→ Instructions to follow: Everything in the records below except the pictures must be written out exactly.

§

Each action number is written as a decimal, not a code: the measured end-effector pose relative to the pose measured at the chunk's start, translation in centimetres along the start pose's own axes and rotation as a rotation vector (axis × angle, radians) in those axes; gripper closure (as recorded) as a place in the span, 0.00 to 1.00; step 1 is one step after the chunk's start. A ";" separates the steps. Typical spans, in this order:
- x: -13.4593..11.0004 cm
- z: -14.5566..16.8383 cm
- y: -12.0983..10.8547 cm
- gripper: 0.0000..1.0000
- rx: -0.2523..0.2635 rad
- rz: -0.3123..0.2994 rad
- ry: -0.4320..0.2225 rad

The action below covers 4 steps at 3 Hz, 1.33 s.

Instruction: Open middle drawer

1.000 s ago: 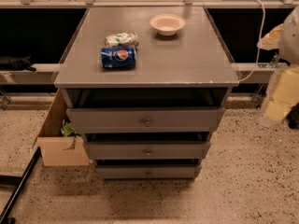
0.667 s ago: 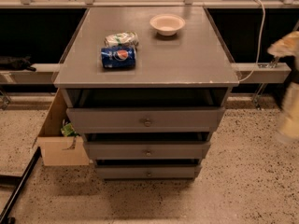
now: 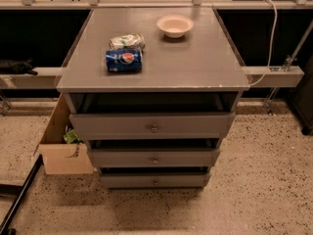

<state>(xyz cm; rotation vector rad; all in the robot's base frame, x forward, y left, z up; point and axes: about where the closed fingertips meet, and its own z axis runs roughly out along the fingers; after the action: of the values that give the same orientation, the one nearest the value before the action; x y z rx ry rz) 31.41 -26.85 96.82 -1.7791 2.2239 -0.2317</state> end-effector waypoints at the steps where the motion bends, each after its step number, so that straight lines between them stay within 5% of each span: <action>1: 2.7 -1.1 3.6 0.00 0.012 0.001 0.023; 2: 3.5 -5.7 6.0 0.00 0.108 -0.028 0.067; 4: 3.5 -5.7 6.0 0.00 0.108 -0.028 0.067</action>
Offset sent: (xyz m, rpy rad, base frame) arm -0.1182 -0.0657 0.0034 -0.0867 -0.0191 -0.0596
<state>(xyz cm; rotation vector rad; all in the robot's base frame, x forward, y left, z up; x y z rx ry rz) 23.34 -29.20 99.97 -1.7709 2.1883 -0.4146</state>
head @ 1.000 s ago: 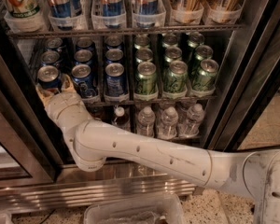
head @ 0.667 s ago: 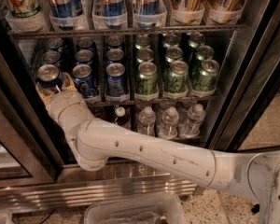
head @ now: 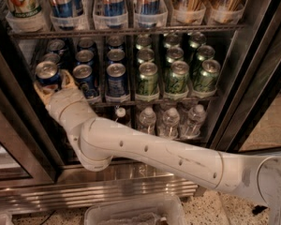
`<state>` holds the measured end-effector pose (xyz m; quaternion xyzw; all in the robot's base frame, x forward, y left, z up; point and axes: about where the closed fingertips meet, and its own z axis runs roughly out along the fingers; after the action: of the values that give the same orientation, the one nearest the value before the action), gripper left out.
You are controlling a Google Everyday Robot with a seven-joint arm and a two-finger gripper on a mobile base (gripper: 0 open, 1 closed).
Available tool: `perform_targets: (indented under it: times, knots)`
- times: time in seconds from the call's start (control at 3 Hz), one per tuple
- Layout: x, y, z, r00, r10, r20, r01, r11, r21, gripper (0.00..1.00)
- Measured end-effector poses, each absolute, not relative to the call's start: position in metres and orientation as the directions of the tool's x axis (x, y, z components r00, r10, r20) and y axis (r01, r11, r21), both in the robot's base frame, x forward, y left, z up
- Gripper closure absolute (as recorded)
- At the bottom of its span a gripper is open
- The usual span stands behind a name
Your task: Pick pepsi can from middle shelf of fridge
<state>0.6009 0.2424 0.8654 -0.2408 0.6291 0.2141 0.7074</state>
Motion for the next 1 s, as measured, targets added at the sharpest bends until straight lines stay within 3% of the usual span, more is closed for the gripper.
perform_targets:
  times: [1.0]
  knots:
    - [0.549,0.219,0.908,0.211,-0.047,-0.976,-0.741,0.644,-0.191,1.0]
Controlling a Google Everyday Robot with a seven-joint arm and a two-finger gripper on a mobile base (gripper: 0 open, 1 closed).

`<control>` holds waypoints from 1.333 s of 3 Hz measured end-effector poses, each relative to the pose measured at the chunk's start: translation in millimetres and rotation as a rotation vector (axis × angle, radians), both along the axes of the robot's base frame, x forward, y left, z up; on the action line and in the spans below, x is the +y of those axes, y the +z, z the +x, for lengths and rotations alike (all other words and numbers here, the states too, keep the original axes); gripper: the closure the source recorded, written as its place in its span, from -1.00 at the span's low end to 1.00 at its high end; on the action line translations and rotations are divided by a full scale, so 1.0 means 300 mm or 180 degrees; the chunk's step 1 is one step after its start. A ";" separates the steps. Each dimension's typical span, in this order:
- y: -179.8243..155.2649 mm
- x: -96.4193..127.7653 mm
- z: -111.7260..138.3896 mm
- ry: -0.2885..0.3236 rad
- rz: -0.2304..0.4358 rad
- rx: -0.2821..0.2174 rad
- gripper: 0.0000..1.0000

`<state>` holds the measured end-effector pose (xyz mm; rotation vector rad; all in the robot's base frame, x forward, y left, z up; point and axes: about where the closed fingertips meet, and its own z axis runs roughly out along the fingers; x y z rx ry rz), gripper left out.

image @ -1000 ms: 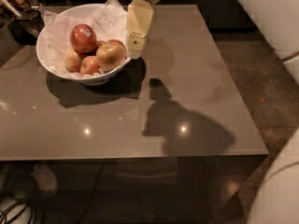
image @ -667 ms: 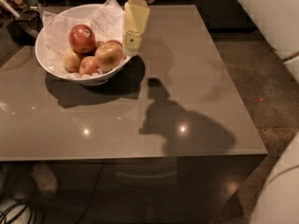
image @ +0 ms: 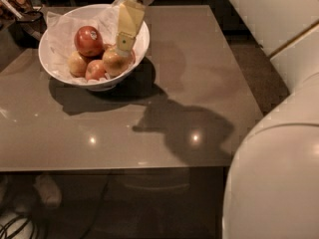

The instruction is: Pick apple from white bowl

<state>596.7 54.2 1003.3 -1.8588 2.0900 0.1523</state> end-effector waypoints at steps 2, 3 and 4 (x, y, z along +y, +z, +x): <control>-0.031 0.057 0.027 -0.0133 0.0134 0.0218 -0.38; -0.066 0.076 0.039 -0.0172 0.0163 0.0342 -0.40; -0.102 0.095 0.050 -0.0198 0.0187 0.0459 -0.32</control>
Offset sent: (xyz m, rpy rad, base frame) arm -0.0135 -0.0009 -0.0177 -0.0310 0.2005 -0.0498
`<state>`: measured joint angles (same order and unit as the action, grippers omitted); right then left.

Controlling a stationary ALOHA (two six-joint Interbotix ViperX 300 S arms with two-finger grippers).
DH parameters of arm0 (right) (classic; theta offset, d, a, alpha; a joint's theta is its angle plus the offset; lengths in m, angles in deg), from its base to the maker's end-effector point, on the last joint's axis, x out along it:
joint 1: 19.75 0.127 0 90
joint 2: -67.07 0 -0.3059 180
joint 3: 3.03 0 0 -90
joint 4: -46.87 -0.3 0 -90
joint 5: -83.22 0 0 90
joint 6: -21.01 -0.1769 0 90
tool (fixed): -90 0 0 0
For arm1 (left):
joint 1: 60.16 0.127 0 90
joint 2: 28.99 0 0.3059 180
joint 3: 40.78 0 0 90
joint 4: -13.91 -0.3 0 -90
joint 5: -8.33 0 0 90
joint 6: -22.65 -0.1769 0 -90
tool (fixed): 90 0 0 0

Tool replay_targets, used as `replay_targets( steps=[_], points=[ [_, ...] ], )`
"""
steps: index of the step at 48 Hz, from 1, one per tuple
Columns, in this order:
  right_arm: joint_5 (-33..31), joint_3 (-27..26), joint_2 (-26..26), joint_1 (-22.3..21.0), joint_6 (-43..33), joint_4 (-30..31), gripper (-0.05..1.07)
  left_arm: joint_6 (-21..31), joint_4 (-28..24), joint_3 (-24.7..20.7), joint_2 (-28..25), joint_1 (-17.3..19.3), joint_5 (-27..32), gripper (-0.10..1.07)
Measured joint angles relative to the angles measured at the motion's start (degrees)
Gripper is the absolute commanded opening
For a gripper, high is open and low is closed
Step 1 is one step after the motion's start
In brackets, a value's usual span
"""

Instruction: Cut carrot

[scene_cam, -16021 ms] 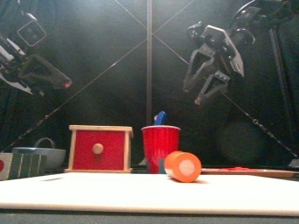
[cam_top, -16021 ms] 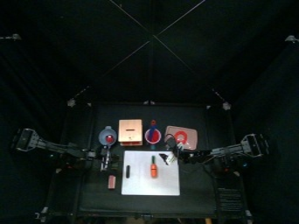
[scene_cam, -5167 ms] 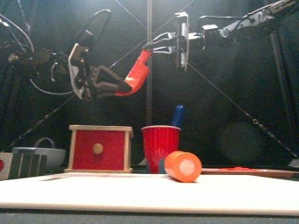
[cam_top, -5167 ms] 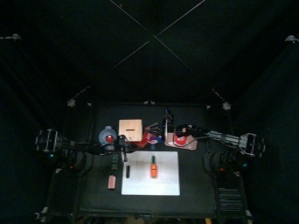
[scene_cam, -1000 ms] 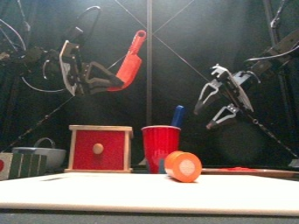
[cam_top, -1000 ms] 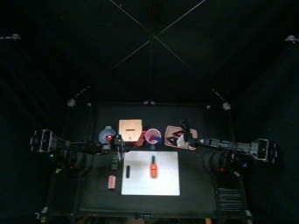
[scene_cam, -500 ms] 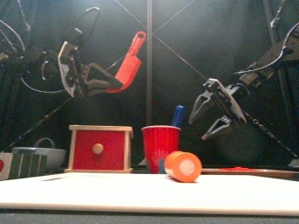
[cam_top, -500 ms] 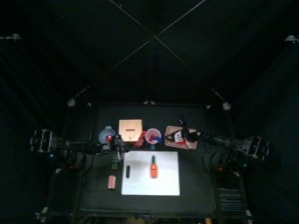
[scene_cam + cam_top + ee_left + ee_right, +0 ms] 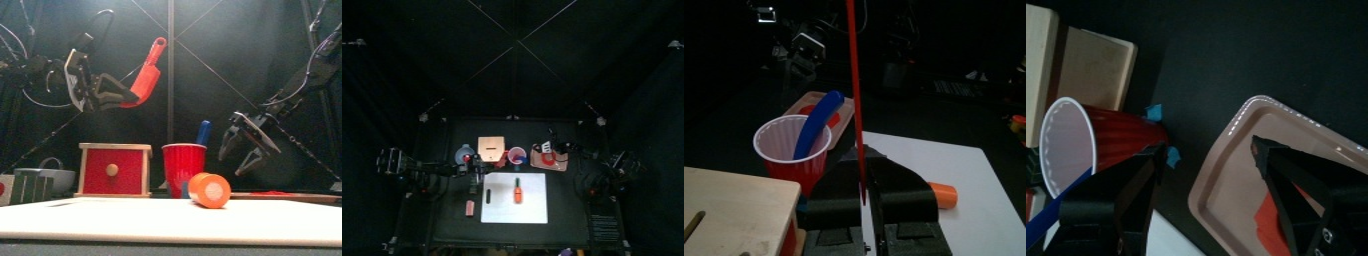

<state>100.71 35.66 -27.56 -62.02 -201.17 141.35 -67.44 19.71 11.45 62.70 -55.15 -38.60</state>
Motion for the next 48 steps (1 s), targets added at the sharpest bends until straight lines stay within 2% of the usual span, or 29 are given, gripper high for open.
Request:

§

→ Finished exercise:
Each action number is written as a decimal, not a code: the measured end-effector pose relative to the pose measured at the chunk's start, translation in centimetres along the start pose's own axes and rotation as a rotation vector (axis × angle, radians) in those axes; gripper closure (as recorded) as a place in the span, 0.00 to 1.00; step 1 is one step after the chunk's start. A ";" separates the steps. Typical spans, in this order:
- x: -13.4593..11.0004 cm
- z: -14.5566..16.8383 cm
- y: -12.0983..10.8547 cm
- gripper: 0.0000..1.0000
- rx: -0.2523..0.2635 rad
- rz: -0.3123..0.2994 rad
- ry: -0.4320..0.2225 rad

The action below covers 4 steps at 3 Hz, 1.33 s.

Instruction: Open middle drawer

1.000 s ago: 
0.667 s ago: 
now: 

<state>(xyz cm; rotation vector rad; all in the robot's base frame, x forward, y left, z up; point and axes: about where the closed fingertips meet, and its own z axis runs roughly out along the fingers; after the action: of the values that give the same orientation, the one nearest the value before the action; x y z rx ry rz) 31.41 -26.85 96.82 -1.7791 2.2239 -0.2317</state> end-effector waypoints at the steps where the motion bends, each after its step number, so that straight lines between them stay within 5% of each span: <action>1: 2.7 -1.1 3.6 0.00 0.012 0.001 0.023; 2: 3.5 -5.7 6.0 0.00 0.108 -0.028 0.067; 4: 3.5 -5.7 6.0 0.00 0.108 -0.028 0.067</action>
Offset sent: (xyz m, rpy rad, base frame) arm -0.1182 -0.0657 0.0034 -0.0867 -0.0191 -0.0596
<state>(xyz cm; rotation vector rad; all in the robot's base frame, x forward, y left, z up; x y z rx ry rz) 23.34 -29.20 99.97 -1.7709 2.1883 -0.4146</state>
head @ 1.000 s ago: 
head @ 0.667 s ago: 
head @ now: 
`<state>` holds the measured end-effector pose (xyz m; quaternion xyzw; all in the robot's base frame, x forward, y left, z up; point and axes: about where the closed fingertips meet, and its own z axis runs roughly out along the fingers; after the action: of the values that give the same orientation, the one nearest the value before the action), gripper left out.
You are controlling a Google Everyday Robot with a seven-joint arm and a two-finger gripper on a mobile base (gripper: 0 open, 1 closed).
Available tool: `perform_targets: (indented under it: times, knots)`
- times: time in seconds from the call's start (control at 3 Hz), one per tuple
- Layout: x, y, z, r00, r10, r20, r01, r11, r21, gripper (0.00..1.00)
- Measured end-effector poses, each absolute, not relative to the call's start: position in metres and orientation as the directions of the tool's x axis (x, y, z components r00, r10, r20) and y axis (r01, r11, r21), both in the robot's base frame, x forward, y left, z up
- Gripper closure absolute (as recorded)
- At the bottom of its span a gripper is open
- The usual span stands behind a name
Your task: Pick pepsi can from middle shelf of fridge
<state>0.6009 0.2424 0.8654 -0.2408 0.6291 0.2141 0.7074</state>
Motion for the next 1 s, as measured, targets added at the sharpest bends until straight lines stay within 3% of the usual span, more is closed for the gripper.
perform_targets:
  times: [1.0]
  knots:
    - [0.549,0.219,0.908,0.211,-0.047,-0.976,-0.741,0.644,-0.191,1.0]
Controlling a Google Everyday Robot with a seven-joint arm and a two-finger gripper on a mobile base (gripper: 0 open, 1 closed).

`<control>` holds waypoints from 1.333 s of 3 Hz measured end-effector poses, each relative to the pose measured at the chunk's start: translation in millimetres and rotation as a rotation vector (axis × angle, radians), both along the axes of the robot's base frame, x forward, y left, z up; on the action line and in the spans below, x is the +y of those axes, y the +z, z the +x, for lengths and rotations alike (all other words and numbers here, the states too, keep the original axes); gripper: the closure the source recorded, written as its place in its span, from -1.00 at the span's low end to 1.00 at its high end; on the action line translations and rotations are divided by a full scale, so 1.0 means 300 mm or 180 degrees; the chunk's step 1 is one step after its start. A ";" separates the steps. Each dimension's typical span, in this order:
- y: -179.8243..155.2649 mm
- x: -96.4193..127.7653 mm
- z: -111.7260..138.3896 mm
- ry: -0.2885..0.3236 rad
- rz: -0.2304..0.4358 rad
- rx: -0.2821..0.2174 rad
- gripper: 0.0000..1.0000

`<state>` holds the measured end-effector pose (xyz mm; rotation vector rad; all in the robot's base frame, x forward, y left, z up; point and axes: about where the closed fingertips meet, and its own z axis runs roughly out along the fingers; x y z rx ry rz), gripper left out.

image @ -1000 ms: 
image @ -667 ms: 
image @ +0 ms: 

The instruction is: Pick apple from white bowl

<state>596.7 54.2 1003.3 -1.8588 2.0900 0.1523</state> end-effector waypoints at steps 2, 3 and 4 (x, y, z along +y, +z, +x): <control>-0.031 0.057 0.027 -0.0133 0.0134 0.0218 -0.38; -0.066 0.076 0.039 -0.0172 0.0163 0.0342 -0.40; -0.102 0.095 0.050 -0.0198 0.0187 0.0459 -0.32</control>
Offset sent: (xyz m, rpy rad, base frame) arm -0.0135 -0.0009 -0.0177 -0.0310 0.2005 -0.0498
`<state>`: measured joint angles (same order and unit as the action, grippers omitted); right then left.

Controlling a stationary ALOHA (two six-joint Interbotix ViperX 300 S arms with two-finger grippers).
DH parameters of arm0 (right) (classic; theta offset, d, a, alpha; a joint's theta is its angle plus the offset; lengths in m, angles in deg), from its base to the maker's end-effector point, on the last joint's axis, x out along it:
joint 1: 19.75 0.127 0 90
joint 2: -67.07 0 -0.3059 180
joint 3: 3.03 0 0 -90
joint 4: -46.87 -0.3 0 -90
joint 5: -83.22 0 0 90
joint 6: -21.01 -0.1769 0 90
tool (fixed): -90 0 0 0
For arm1 (left):
joint 1: 60.16 0.127 0 90
joint 2: 28.99 0 0.3059 180
joint 3: 40.78 0 0 90
joint 4: -13.91 -0.3 0 -90
joint 5: -8.33 0 0 90
joint 6: -22.65 -0.1769 0 -90
tool (fixed): 90 0 0 0

Tool replay_targets, used as `replay_targets( steps=[_], points=[ [_, ...] ], )`
"""
steps: index of the step at 48 Hz, from 1, one per tuple
Columns, in this order:
  right_arm: joint_5 (-33..31), joint_3 (-27..26), joint_2 (-26..26), joint_1 (-22.3..21.0), joint_6 (-43..33), joint_4 (-30..31), gripper (-0.05..1.07)
  left_arm: joint_6 (-21..31), joint_4 (-28..24), joint_3 (-24.7..20.7), joint_2 (-28..25), joint_1 (-17.3..19.3), joint_5 (-27..32), gripper (-0.10..1.07)
Measured joint angles relative to the angles measured at the motion's start (degrees)
Gripper is the absolute commanded opening
For a gripper, high is open and low is closed
Step 1 is one step after the motion's start
In brackets, a value's usual span
"""

Instruction: Cut carrot

[scene_cam, -16021 ms] 
[cam_top, -16021 ms] 
[scene_cam, -5167 ms] 
[cam_top, -5167 ms] 
[scene_cam, -1000 ms] 
[cam_top, -1000 ms] 
[scene_cam, -500 ms] 
[cam_top, -500 ms] 
[scene_cam + cam_top + ee_left + ee_right, +0 ms] 

<state>100.71 35.66 -27.56 -62.02 -201.17 141.35 -67.44 19.71 11.45 62.70 -55.15 -38.60</state>
Motion for the next 48 steps (1 s), targets added at the sharpest bends until straight lines stay within 2% of the usual span, or 29 are given, gripper high for open.
Request:

The output above is the complete answer.